Collected data:
==============================

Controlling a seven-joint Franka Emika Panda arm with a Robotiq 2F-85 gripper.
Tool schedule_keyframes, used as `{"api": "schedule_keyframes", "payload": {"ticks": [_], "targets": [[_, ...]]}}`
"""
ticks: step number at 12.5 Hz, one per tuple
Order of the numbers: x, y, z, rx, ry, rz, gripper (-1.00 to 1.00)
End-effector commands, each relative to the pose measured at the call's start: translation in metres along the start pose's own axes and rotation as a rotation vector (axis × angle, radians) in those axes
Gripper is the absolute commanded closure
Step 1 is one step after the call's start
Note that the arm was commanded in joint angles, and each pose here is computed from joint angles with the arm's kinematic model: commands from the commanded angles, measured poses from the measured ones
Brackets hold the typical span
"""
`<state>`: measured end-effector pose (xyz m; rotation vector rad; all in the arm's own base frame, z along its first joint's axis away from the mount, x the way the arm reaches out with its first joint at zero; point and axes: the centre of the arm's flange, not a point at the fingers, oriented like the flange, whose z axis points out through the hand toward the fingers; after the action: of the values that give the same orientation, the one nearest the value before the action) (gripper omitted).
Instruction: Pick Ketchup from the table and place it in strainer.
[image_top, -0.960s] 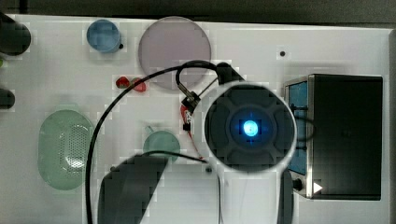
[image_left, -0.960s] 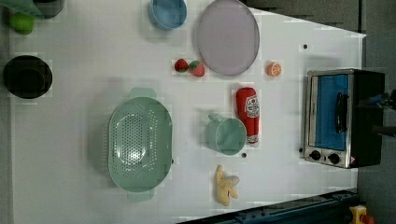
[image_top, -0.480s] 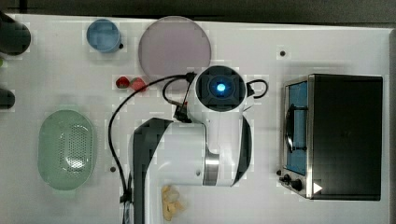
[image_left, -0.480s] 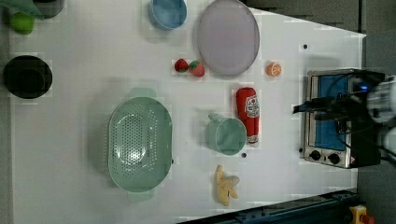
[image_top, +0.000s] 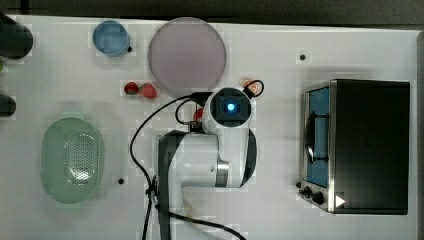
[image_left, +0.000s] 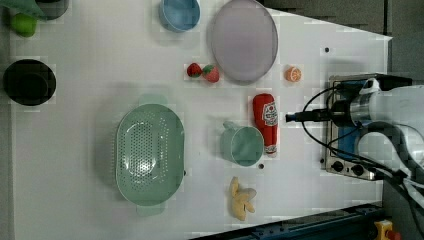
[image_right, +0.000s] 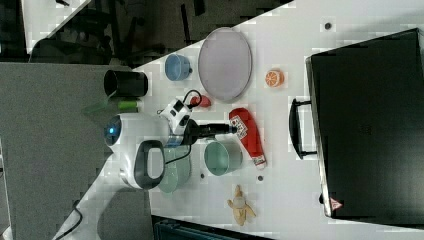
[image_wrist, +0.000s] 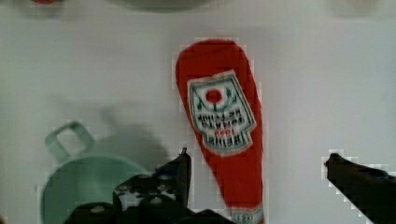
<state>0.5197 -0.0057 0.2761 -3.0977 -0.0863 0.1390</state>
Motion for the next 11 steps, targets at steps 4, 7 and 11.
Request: {"api": "schedule_keyframes", "payload": {"ticks": [4,7,11], "targets": [[-0.001,-0.010,0.066,-0.014,0.067,-0.127,-1.00],[-0.005,-0.007,0.101,-0.010,0.077,-0.120,-1.00],[-0.007,-0.009,0.117,-0.008,0.087,-0.118,-0.43]]}}
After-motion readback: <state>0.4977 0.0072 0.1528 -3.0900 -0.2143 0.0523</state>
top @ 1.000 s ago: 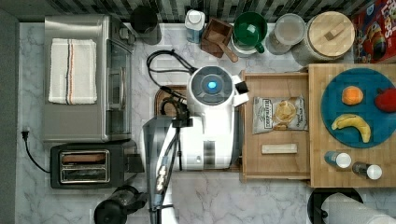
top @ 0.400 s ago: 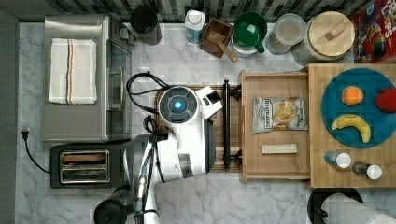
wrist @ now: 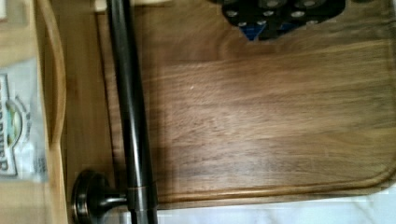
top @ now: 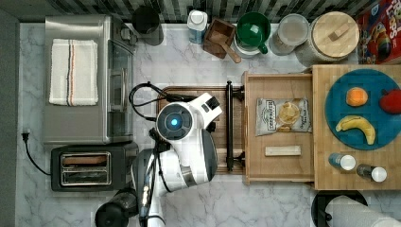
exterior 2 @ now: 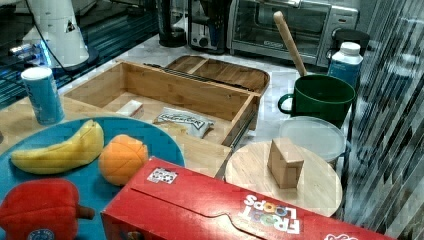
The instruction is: Close the drawer.
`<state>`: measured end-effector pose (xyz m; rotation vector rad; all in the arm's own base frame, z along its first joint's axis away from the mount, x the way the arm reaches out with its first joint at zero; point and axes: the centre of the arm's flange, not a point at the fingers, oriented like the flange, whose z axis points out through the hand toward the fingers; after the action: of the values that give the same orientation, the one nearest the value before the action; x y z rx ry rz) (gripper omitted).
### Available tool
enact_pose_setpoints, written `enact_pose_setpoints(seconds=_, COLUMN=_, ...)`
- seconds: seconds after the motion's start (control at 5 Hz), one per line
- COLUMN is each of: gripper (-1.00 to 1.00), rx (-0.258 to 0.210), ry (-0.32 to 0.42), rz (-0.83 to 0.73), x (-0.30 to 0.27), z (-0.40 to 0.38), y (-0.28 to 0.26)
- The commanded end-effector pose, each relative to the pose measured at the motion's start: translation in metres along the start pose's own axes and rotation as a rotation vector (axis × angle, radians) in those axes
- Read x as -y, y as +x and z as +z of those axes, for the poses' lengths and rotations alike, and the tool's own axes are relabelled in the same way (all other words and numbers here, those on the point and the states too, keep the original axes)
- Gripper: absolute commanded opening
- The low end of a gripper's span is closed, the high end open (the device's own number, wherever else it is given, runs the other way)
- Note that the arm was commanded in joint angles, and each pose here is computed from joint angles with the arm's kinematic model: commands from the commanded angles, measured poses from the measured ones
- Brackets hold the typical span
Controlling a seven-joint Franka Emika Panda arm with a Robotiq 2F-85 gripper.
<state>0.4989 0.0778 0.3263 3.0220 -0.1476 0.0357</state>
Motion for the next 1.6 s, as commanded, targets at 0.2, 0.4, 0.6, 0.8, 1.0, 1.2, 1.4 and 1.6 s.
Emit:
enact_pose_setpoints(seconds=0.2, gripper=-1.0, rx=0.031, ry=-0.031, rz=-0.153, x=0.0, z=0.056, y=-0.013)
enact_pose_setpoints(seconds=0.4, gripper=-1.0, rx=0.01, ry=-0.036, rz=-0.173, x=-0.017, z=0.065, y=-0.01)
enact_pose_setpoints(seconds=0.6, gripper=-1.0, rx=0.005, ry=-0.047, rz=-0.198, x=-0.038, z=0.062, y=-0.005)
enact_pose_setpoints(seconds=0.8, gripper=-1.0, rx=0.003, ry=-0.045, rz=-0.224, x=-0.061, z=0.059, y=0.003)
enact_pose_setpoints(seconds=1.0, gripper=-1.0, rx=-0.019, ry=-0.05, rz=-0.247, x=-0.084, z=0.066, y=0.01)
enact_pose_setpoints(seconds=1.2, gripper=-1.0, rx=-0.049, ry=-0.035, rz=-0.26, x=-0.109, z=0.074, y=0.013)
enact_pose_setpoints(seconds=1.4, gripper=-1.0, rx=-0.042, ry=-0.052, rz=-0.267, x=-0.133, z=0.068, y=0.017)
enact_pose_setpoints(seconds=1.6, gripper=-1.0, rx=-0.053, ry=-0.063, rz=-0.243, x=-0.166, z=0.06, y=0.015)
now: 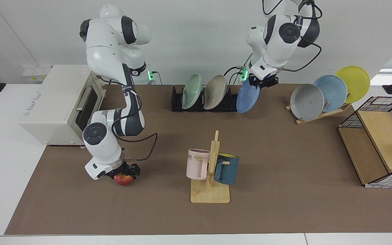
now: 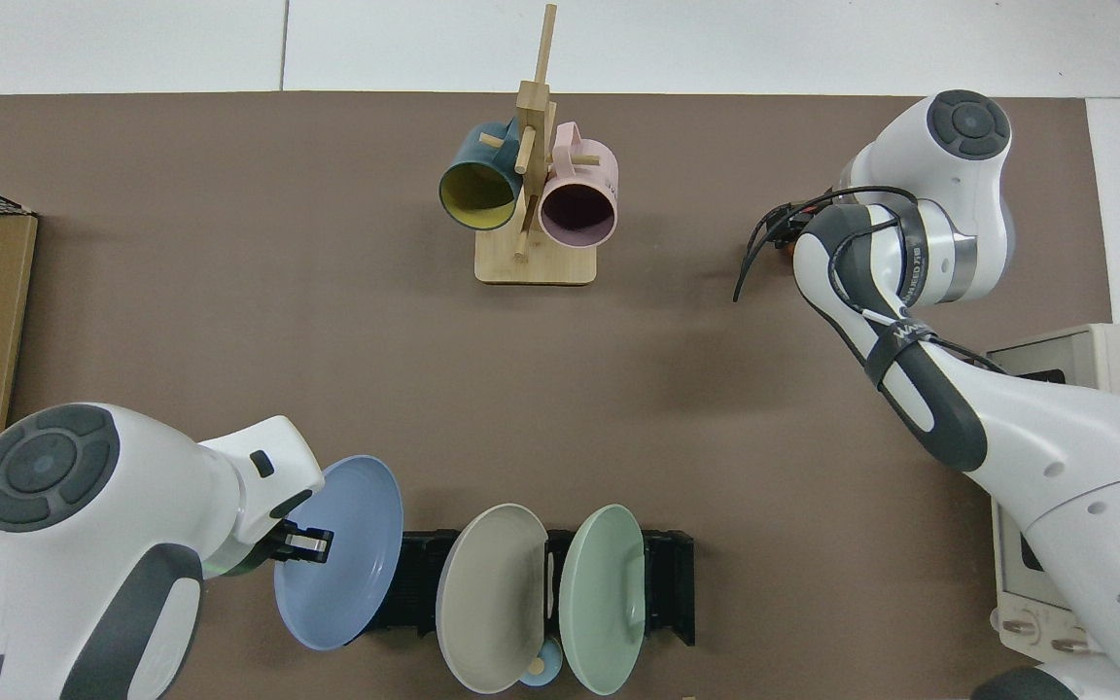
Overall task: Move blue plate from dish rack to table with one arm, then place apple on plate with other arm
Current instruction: 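Grasp the blue plate rim with the left gripper and lift it from the rack, then carry the blue plate with the left gripper toward the table middle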
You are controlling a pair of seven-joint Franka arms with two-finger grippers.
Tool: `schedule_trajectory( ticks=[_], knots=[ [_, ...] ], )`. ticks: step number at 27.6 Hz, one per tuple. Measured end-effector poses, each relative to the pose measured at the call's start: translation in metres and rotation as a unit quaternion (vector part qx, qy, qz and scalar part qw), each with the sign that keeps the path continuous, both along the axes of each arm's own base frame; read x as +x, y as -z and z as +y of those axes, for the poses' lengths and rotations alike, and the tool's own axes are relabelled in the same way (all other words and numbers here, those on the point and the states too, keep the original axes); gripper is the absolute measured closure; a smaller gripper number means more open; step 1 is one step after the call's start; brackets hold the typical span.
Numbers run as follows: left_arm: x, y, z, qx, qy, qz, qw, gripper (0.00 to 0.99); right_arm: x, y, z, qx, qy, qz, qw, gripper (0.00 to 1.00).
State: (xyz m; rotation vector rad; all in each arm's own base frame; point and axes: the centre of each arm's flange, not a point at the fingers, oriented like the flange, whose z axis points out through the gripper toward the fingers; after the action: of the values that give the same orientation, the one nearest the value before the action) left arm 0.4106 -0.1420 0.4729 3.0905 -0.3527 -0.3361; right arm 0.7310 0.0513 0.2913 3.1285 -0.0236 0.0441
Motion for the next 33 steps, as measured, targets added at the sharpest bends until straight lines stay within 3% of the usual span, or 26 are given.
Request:
schedule_trajectory(
  ticks=[4,5,8,12,20,26,33],
  knots=[
    [0.01,-0.016,0.003,0.0,-0.003,-0.018,1.0,0.877,0.0,0.002,0.0,-0.003,-0.001,0.001,1.0,0.02],
    [0.013,-0.019,0.005,-0.001,-0.006,-0.021,1.0,0.877,0.0,0.002,0.0,-0.004,-0.003,0.001,1.0,0.11],
    [0.024,-0.024,0.012,-0.006,-0.015,-0.026,1.0,0.89,0.0,0.003,-0.001,-0.007,-0.004,0.001,1.0,0.21],
    [0.042,-0.026,0.024,-0.018,-0.031,-0.029,0.999,0.899,0.0,0.003,0.0,-0.009,-0.006,0.001,1.0,0.21],
    [0.079,-0.01,0.061,-0.118,-0.092,-0.039,0.988,0.899,-0.001,-0.003,0.005,-0.009,-0.01,0.002,1.0,0.22],
    [0.105,0.027,0.066,-0.192,-0.133,-0.034,0.972,0.899,-0.005,-0.028,0.01,-0.011,-0.013,0.006,1.0,0.22],
    [0.126,0.081,0.066,-0.271,-0.168,-0.013,0.948,0.899,-0.015,-0.078,0.011,-0.013,-0.013,0.006,1.0,0.22]
  ],
)
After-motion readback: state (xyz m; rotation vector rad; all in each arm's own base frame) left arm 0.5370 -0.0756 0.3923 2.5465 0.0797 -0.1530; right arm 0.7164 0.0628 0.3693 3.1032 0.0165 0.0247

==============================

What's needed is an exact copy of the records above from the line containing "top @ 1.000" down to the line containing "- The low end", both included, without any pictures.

### [RESULT FOR THIS EXERCISE]
top @ 1.000 s ago: 
top @ 0.400 s ago: 
wrist @ now: 
top @ now: 
exterior 2 @ now: 
The instruction is: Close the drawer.
`<state>`: measured end-effector pose (xyz m; rotation vector rad; all in the arm's own base frame, z along its first joint's axis away from the mount, x the way the arm reaches out with its first joint at zero; point and axes: the centre of the arm's flange, not a point at the fingers, oriented like the flange, whose z axis points out through the hand toward the fingers; after the action: of the values that give the same orientation, the one nearest the value before the action; x y z rx ry rz) (gripper omitted).
### Available tool
enact_pose_setpoints, written `enact_pose_setpoints(seconds=_, COLUMN=_, ...)`
- seconds: seconds after the motion's start (control at 5 Hz), one per line
- COLUMN is each of: gripper (-1.00 to 1.00), rx (-0.258 to 0.210), ry (-0.32 to 0.42), rz (-0.83 to 0.73), x (-0.30 to 0.27), z (-0.40 to 0.38), y (-0.28 to 0.26)
- The commanded end-effector pose, each relative to the pose measured at the motion's start: translation in metres along the start pose's own axes and rotation as a rotation vector (axis × angle, radians) in those axes
- Read x as -y, y as +x and z as +z of those axes, for the poses' lengths and rotations alike, and the tool's own axes are relabelled in the same way (all other words and numbers here, those on the point and the states too, keep the original axes)
- Gripper: absolute commanded opening
- The low end of a gripper's span is closed, the high end open (the device's own number, wherever else it is given, runs the other way)

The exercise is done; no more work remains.